Earlier this week, Samsung announced the latest generation of its high-end foldable phones at its Summer Galaxy Unpacked event. The Galaxy Z Fold7 and the Galaxy Z Flip7 are variously lighter, thinner, less crease-prone than before. They are more expensive too. Some call them the “foldables to beat.”
It’s Samsung messaging and a commentator response that sounds an awful lot like what we heard last year. And the year before that, for that matter, in a hall of echoes typical of the iterative progress loop much of consumer tech hardware has fallen into. It's not that we think they'll be bad—we liked their predecessors just fine. It's just that when you compare them to the progress being made by Chinese competitors, they feel a bit dull, and already a step behind in an area they are widely thought to lead.

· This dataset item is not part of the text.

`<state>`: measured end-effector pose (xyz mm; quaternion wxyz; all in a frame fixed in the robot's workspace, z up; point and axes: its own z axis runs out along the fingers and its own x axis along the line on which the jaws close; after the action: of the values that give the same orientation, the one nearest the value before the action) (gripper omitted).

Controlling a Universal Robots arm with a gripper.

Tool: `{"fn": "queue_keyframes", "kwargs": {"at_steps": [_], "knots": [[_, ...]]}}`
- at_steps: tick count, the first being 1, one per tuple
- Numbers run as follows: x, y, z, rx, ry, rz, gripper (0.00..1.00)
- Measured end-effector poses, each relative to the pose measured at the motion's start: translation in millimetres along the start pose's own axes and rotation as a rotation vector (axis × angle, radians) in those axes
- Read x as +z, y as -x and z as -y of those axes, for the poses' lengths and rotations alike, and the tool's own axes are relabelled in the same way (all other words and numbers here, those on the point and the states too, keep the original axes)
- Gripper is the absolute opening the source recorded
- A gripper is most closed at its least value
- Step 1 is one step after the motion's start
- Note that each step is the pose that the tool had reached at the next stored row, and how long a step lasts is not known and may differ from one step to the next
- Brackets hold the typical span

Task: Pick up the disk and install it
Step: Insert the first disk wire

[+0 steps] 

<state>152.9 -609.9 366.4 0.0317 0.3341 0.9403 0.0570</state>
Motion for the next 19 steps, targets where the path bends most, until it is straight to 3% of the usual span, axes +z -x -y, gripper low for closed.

Yes, calling the latest tech boring has a touch of The Simpsons' “Old Man Yells at Cloud” meme energy to it. But it’s symptomatic of a truth that could have serious implications further down the line for all of us: China is winning consumer tech, in a big way.
Déjà Vu
It’s a situation we are already watching unfold with EVs, something that was most stark at this year’s Shanghai Auto show. WIRED writer Alistair Charlton called the show a “warning to the West,” as Chinese brands showed off innovation and scale that far surpasses what Western brands have managed in the same time.
Chinese car-makers push harder on features, design, charging speeds and simply getting their cars out there—and it’s now ready to start the push outside of its own (already huge) market. China’s biggest EV-maker BYD has already launched in the UK and Europe, and the same would likely be true for US streets were it not for tariffs and the dangerous political spotlight this would put on the giant car-marker.

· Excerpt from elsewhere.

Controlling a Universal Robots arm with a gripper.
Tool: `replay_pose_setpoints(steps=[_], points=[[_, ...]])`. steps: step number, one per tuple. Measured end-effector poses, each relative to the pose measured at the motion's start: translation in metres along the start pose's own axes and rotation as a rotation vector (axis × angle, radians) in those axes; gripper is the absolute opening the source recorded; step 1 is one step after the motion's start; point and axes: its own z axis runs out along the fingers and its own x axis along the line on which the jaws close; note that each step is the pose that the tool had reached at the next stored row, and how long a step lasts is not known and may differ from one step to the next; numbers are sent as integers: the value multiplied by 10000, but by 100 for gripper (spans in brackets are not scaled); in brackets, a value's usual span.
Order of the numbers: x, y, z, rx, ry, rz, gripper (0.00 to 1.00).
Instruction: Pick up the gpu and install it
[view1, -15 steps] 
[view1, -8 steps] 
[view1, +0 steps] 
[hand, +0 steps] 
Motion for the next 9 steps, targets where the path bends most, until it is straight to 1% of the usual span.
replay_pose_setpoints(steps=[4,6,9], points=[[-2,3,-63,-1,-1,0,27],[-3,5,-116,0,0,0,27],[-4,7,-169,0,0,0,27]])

The old idea that Chinese-designed tech is trash, that Japan, South Korea and the West do the innovating while China provides the factory floor, is out of date. And its innovations are not (entirely) from IP theft either. Its early investment in EVs proves it, but it’s just the tip of the iceberg.

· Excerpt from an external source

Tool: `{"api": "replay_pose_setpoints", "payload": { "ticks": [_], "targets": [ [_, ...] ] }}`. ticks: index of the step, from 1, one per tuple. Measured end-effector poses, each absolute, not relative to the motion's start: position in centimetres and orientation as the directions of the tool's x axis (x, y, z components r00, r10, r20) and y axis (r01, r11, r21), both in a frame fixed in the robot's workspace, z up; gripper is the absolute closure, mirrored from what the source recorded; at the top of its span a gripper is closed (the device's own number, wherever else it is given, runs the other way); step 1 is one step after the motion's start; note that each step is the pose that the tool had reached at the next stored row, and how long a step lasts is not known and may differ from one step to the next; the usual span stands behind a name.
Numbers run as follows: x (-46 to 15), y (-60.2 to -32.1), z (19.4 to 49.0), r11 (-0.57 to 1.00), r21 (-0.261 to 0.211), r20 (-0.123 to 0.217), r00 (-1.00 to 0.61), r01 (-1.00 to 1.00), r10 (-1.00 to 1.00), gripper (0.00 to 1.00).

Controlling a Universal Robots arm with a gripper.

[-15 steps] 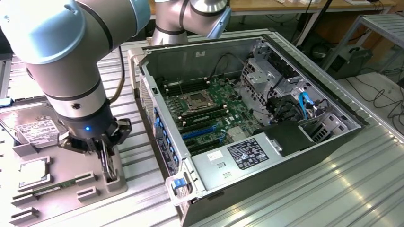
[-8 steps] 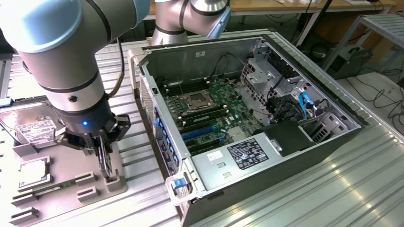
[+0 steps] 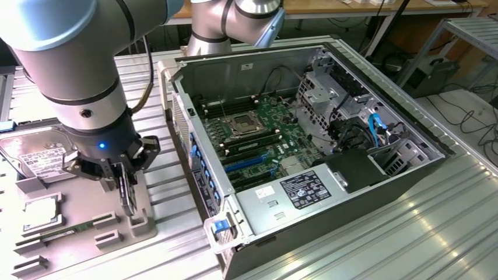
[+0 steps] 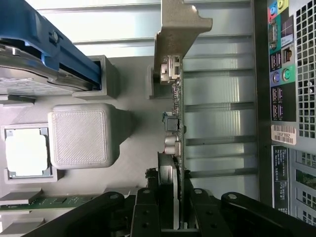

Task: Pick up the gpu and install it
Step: 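Pick up the gpu and move the gpu toward the slot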

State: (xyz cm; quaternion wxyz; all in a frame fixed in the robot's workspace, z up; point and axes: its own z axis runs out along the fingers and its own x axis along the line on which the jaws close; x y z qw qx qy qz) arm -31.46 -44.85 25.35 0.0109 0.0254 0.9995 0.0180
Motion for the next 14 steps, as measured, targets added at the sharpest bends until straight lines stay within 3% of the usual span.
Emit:
{"api": "replay_pose_setpoints", "payload": {
  "ticks": [14],
  "targets": [
    [-31.4, -44.9, 27.2, 0.998, 0.043, -0.019, -0.999, 0.05, 0.051, 0.72]
  ]
}}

Let’s bring this back around to foldable phones. From the perspective of a shopper in the West, the Samsung Galaxy Z Fold7 was beaten to the sub-9mm foldable milestone by Chinese brand Honor. It announced its Magic V5 a week before Samsung’s Unpacked launch event, in timing that has an eye-roll-worthy schoolyard feel to it—particularly when it comes in just 0.1 millimeters thinner.